I’m sorry, but this has to be the stupidest idea of the day. Let us start with the fundamentals. Young people (any many not so young) cannot afford to buy houses because they are overvalued; the UK average house price is £238,638 (http://bbc.in/QxbsMM) while the median salary for a UK full time worker is £26,244 (http://bit.ly/QxbIvl), a multiple of 9.1 times.
It was long considered sensible to lend a maximum of 80% of the value of a house (I’ve checked my memory by referring to “Bankers’ Lending Techniques”, the standard text book for Chartered Institute of Bankers exams in the 1990s) and the normal multiple of income was the higher of 3 times the higher income and 1 times the lower income or 2.5 times the combined income. Based on a couple both earning the median income, this would imply a house valued at £164,025 and a deposit of £32,805. Now I don’t believe that I’m being overly pessimistic to think that incomes are not going to rise significantly anytime soon, so this makes house overvalued by over 30% on this basis.

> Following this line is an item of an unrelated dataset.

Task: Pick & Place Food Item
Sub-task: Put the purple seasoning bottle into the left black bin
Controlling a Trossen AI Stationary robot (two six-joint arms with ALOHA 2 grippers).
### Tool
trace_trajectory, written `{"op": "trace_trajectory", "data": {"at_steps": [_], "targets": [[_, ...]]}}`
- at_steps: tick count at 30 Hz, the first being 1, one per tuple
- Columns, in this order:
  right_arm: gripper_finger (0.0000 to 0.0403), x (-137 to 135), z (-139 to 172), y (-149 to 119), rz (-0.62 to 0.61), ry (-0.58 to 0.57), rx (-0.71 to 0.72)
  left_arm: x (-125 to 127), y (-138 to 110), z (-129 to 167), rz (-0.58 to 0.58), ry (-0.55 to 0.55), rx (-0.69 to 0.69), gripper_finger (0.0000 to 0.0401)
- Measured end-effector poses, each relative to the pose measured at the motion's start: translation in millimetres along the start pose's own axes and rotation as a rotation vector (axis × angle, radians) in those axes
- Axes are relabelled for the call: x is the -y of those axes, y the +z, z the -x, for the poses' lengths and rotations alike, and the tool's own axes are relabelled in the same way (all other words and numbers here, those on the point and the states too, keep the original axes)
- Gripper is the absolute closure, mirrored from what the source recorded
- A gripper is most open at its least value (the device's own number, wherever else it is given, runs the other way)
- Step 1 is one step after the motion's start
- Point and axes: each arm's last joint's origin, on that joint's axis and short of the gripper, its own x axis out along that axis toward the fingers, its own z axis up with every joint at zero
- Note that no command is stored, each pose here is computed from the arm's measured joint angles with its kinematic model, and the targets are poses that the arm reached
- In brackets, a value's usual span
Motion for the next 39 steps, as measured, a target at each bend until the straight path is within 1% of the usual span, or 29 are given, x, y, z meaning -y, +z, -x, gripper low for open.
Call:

So, the suggested solution is to encourage people to borrow too much to buy a fundamentally overvalued asset, and in order to protect the lender (who realises that this is a bad loan waiting to happen), we get the borrower’s parents to put their pension on the line instead. Rather than accepting that house prices are overvalued on any sensible measure, the Government continues to suggest policies that tinker at the edges because they fear to tell the millions of Express and Mail readers and all those watchers of property porn TV shows that they have been duped by a classic bubble, (not unlike the buyers of tulip bulbs in 17th century Amsterdam). They fear that they will not be re-elected unless the false prosperity of rising house prices can be delivered, and this is a fear that they share with the Labour Party, despite this fear being based on mass delusion. House price appreciation adds no economic value; building houses creates economic value, improving houses creates economic value, but just sitting back and hoping for them to rise in value adds nothing.